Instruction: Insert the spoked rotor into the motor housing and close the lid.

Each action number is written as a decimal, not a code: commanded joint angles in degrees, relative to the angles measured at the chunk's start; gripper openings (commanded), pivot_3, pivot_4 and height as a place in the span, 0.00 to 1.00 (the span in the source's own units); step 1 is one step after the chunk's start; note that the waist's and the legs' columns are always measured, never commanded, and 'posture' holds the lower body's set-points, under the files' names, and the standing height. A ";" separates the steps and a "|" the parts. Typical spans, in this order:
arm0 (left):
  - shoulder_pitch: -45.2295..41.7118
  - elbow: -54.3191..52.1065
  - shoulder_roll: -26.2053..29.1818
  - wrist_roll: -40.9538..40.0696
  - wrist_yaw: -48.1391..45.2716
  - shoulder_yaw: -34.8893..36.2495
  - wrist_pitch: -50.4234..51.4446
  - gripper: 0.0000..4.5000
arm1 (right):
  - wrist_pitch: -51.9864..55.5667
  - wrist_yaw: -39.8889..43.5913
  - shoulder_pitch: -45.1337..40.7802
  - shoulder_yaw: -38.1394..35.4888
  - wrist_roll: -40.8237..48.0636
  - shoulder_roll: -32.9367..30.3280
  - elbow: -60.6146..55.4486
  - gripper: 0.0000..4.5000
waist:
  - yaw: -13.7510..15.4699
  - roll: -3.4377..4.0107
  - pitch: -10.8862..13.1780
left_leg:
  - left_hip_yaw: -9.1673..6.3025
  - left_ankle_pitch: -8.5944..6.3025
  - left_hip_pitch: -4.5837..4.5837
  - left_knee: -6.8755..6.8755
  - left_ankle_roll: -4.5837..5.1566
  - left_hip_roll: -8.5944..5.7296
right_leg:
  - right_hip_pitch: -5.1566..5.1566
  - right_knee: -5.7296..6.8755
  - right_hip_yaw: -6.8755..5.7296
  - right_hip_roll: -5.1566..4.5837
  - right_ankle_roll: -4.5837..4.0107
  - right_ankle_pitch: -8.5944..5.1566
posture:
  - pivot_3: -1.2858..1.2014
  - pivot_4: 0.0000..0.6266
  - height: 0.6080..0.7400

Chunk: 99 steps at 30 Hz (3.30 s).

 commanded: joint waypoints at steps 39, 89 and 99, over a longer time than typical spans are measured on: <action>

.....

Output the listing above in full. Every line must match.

◆ ANSWER TO THIS EXERCISE ◆
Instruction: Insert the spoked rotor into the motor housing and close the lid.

Each action number is written as a decimal, not a code: commanded joint angles in degrees, relative to the angles measured at the chunk's start; gripper openings (commanded), pivot_3, pivot_4 and height as a place in the span, 0.00 to 1.00 (the span in the source's own units); step 1 is one step after the chunk's start; note that the waist's and the legs' columns are always measured, never commanded, and 'posture' holds the lower body's set-points, under the files' names, and the standing height. A ";" separates the steps and a "|" the parts. Typical spans, in this order:
arm0 (left):
  - shoulder_pitch: -45.2295..41.7118
  - elbow: -54.3191..52.1065
  - shoulder_roll: -26.2053..29.1818
  - wrist_roll: -40.9538..40.0696
  - wrist_yaw: -48.1391..45.2716
  - shoulder_yaw: -34.8893..36.2495
  - wrist_pitch: -50.4234..51.4446
  - gripper: 0.0000..4.5000
arm1 (right):
  - wrist_pitch: -51.9864..55.5667
  - wrist_yaw: -39.8889..43.5913
  - shoulder_pitch: -45.1337..40.7802
  - shoulder_yaw: -38.1394..35.4888
  - wrist_roll: -40.8237..48.0636
  - shoulder_roll: -32.9367..30.3280
  - elbow: -60.6146..55.4486
  - gripper: 0.0000..4.5000
waist:
  - yaw: -13.7510..15.4699
  - roll: -3.4377..4.0107
  - pitch: -10.8862..13.1780
left_leg:
  - left_hip_yaw: -9.1673..6.3025
  - left_ankle_pitch: -8.5944..6.3025
  - left_hip_pitch: -4.5837..4.5837
  - left_knee: -6.8755..6.8755
  - left_ankle_roll: -4.5837..5.1566
  - left_hip_roll: -8.5944..5.7296
right_leg:
  - right_hip_pitch: -5.1566..5.1566
  - right_knee: -5.7296..6.8755
  - right_hip_yaw: -6.8755..5.7296
  - right_hip_roll: -5.1566..4.5837
  - right_ankle_roll: -4.5837..4.0107
  - right_ankle_pitch: -8.5944..5.1566
posture:
  - pivot_3: -1.2858..1.2014
  - pivot_4: 0.0000..0.6266
  - height: 0.6080..0.7400

Chunk: 99 steps at 30 Hz (3.30 s).

 commanded: joint waypoints at steps 39, 89 and 99, over a longer time than typical spans are measured on: <action>

This exercise has now been completed.